Apesar de prometer manter técnicos, Azambuja já avisou que vai reduzir bastante o número de comissionados, o que deve selecionar os que serão mantidos. Ele já enfrenta cobrança de alguns partidos aliados por conta da linha dura que tem adotado até o momento, avisando que não aceitará indicações políticas.
A reportagem perguntou ao novo governador sobre a possibilidade de Nelson Tavares assumir a Saúde e Ademar Silva Junior a Produção e Agricultura Familiar, mas ele preferiu dizer que a partir do dia 20 todos vão saber.
Até o momento o novo governador indicou Marcelo Migliolli para Secretaria de Infraestrutura; Márcio Monteiro (PSDB) para a Secretaria de Fazenda; Rose Modesto (PSDB) na Secretaria de Estado de Direitos Humanos, Inclusão e Assistência Social; Eduardo Riedel na Secretária de Governo e Gestão Estratégica e Sérgio de Paula na Casa Civil. Sílvio Maluf se afastou do Ministério Público e vai ocupar a Secretaria de Segurança.

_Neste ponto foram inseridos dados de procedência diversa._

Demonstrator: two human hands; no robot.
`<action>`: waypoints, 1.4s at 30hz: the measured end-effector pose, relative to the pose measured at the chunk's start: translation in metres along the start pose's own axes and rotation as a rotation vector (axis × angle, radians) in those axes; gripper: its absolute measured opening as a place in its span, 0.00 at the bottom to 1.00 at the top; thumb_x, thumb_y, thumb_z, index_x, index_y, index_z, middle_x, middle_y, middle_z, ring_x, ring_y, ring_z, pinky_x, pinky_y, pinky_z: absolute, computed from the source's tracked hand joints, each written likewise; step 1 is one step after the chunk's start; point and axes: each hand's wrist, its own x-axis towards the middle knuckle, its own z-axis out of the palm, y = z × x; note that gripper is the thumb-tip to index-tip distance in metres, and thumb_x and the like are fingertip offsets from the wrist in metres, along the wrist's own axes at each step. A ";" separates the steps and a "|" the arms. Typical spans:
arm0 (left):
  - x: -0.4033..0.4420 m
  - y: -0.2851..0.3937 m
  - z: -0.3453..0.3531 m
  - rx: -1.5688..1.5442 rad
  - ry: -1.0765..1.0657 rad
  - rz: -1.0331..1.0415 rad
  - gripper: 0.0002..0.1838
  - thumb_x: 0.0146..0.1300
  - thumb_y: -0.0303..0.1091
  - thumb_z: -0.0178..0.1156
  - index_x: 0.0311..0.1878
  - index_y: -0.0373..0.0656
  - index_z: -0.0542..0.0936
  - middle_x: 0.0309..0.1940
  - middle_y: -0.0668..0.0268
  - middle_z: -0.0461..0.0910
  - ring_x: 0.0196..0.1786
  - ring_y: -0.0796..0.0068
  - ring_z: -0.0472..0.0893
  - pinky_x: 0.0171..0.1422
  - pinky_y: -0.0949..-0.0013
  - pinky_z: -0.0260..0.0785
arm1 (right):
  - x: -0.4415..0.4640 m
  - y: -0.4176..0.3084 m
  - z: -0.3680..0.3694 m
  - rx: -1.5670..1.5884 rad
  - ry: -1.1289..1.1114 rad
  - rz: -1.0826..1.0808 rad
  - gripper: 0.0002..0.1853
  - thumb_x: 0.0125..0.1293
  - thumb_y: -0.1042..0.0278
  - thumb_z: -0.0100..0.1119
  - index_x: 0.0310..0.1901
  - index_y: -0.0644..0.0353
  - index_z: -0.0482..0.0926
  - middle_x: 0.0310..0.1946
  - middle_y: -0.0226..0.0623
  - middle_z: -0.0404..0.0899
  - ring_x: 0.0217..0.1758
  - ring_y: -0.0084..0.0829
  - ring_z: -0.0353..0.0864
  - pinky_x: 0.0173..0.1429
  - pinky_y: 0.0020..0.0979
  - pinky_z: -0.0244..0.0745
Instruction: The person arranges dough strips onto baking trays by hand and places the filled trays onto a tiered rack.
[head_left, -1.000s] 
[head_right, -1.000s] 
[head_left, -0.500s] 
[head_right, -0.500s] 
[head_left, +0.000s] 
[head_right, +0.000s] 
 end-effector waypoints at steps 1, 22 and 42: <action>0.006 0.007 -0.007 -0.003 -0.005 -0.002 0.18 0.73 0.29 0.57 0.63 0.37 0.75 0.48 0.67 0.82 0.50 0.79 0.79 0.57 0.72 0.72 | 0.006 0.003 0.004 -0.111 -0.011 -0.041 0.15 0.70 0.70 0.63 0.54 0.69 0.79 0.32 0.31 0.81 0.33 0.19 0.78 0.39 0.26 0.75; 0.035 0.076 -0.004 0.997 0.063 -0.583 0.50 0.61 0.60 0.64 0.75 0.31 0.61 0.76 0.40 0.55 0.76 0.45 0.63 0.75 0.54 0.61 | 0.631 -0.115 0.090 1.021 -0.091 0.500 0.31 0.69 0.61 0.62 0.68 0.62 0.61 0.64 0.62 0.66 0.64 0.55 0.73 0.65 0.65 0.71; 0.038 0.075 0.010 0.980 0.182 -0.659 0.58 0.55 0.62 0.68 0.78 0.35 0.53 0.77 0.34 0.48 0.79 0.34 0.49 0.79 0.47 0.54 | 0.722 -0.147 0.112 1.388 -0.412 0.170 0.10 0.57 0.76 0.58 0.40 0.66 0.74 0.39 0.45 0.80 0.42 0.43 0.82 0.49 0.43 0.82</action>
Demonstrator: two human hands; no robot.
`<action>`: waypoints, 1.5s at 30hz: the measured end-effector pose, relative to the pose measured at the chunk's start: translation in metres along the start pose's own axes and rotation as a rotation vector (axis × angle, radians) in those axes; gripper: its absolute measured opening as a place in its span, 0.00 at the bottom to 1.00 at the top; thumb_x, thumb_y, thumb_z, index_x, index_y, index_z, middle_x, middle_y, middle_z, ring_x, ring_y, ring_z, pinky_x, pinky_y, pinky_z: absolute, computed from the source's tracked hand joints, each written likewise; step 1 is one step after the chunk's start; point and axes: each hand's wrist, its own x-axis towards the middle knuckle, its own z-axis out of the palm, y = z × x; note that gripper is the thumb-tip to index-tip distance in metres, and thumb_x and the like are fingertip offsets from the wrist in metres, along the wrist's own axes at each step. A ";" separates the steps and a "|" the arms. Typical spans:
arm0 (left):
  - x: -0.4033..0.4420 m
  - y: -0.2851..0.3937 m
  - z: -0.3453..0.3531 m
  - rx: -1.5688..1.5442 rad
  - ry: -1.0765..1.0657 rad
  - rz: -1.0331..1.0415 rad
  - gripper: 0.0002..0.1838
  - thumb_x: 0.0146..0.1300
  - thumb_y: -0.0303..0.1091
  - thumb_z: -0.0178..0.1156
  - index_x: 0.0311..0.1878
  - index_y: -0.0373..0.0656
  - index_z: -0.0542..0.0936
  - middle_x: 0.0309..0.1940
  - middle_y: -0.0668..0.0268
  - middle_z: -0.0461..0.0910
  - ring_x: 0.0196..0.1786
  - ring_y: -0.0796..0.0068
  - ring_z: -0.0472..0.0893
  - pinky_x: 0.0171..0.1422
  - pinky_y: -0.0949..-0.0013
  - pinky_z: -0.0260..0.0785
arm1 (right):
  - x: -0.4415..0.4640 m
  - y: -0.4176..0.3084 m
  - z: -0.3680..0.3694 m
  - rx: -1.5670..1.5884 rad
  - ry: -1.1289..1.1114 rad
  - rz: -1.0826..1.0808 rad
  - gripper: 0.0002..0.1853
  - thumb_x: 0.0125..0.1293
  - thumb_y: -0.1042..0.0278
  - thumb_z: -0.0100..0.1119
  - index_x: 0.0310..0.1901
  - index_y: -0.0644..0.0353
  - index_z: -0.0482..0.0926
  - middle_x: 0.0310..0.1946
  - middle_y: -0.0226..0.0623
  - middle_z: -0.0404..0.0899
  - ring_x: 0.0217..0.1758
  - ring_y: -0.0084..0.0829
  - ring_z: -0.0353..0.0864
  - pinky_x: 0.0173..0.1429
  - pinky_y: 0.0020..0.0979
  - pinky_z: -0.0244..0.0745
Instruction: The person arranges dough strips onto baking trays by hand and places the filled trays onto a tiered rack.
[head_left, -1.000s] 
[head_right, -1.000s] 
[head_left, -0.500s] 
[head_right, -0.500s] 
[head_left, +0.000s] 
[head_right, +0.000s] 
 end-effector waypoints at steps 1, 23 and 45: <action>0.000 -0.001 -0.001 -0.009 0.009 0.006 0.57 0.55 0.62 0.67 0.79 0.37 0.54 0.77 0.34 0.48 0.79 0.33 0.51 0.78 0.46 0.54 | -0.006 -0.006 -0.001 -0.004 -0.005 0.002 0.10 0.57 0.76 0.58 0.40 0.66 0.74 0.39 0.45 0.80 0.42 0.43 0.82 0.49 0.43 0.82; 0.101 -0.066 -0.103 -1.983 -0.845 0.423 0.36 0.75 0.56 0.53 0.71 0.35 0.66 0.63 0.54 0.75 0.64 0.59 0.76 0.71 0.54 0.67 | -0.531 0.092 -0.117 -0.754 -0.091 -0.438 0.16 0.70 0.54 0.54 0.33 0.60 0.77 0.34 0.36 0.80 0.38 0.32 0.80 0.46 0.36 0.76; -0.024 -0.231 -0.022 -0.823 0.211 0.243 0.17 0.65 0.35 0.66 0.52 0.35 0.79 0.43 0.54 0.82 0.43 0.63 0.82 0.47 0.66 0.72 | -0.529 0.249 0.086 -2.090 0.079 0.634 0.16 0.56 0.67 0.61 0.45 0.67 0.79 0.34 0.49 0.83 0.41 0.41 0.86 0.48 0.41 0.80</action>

Com as seis indicações, faltam apenas sete nomes para os cargos mais importantes: Administração e Desburocratização; Educação, Saúde; Habitação; Cultura, Turismo, Empreendedorismo e Inovação; Desenvolvimento Econômico e Meio Ambiente; Produção e Agricultura Familiar. Apesar do número reduzido de secretarias, há um grande espaço no segundo escalão, com pelo menos 30 cargos disponíveis. A lista de cargos é composta pela presidência de várias fundações e empresas do Governo do Estado. Os salários variam de acordo com a importância de cada cargo, podendo passar por um DGA-2, com salário que pode chegar a R$ 3.828,00, DGA-1, com renda de R$ 8.185,00 e até um DGA Especial, que ultrapassa R$ 10 mil.
Azambuja tem disponível a presidência do Detran; Funtrab; Agesul; Sanesul; MSGÁS; Comunicação; Fertel (Fundação Rádio e TV Educativa de Mato Grosso do Sul); subsecretaria de políticas para Mulheres; População Indígena e Juventude e Promoção da Igualdade Racial e da Cidadania.
Também estão abertos os cargos na Fundação de Cultura de Mato Grosso do Sul; Fundect (Fundação de Apoio ao Desenvolvimento do Ensino, Ciência e Tecnologia do Estado de Mato Grosso do Sul.); Fundtur (Fundação de Turismo de Mato Grosso do Sul), Agência Estadual de Metrologia; Junta Comercial; MS-Mineral; Imasul; Iagro; Agraer; Fudesporte; Escola de Governo; Ageprev; Agiosul (Imprensa Oficial); Agehab; Agepen; Hospital Regional; procurador-geral, representação em Brasília e chefes da Polícia Civil e Militar, que também pode ser de indicação política. Além destes cargos, ainda há os comissionados que ajudam a assessorar o governador e os segundos e terceiros escalões. Na gestão de André Puccinelli (PMDB) há 2.825 vagas e 2.211 foram preenchidas. Porém, Azambuja já avisou que vai cortar e muito o número de comissionados. Ele também promete uma seleção criteriosa dos indicados, avisando que não vai aceitar indicação política.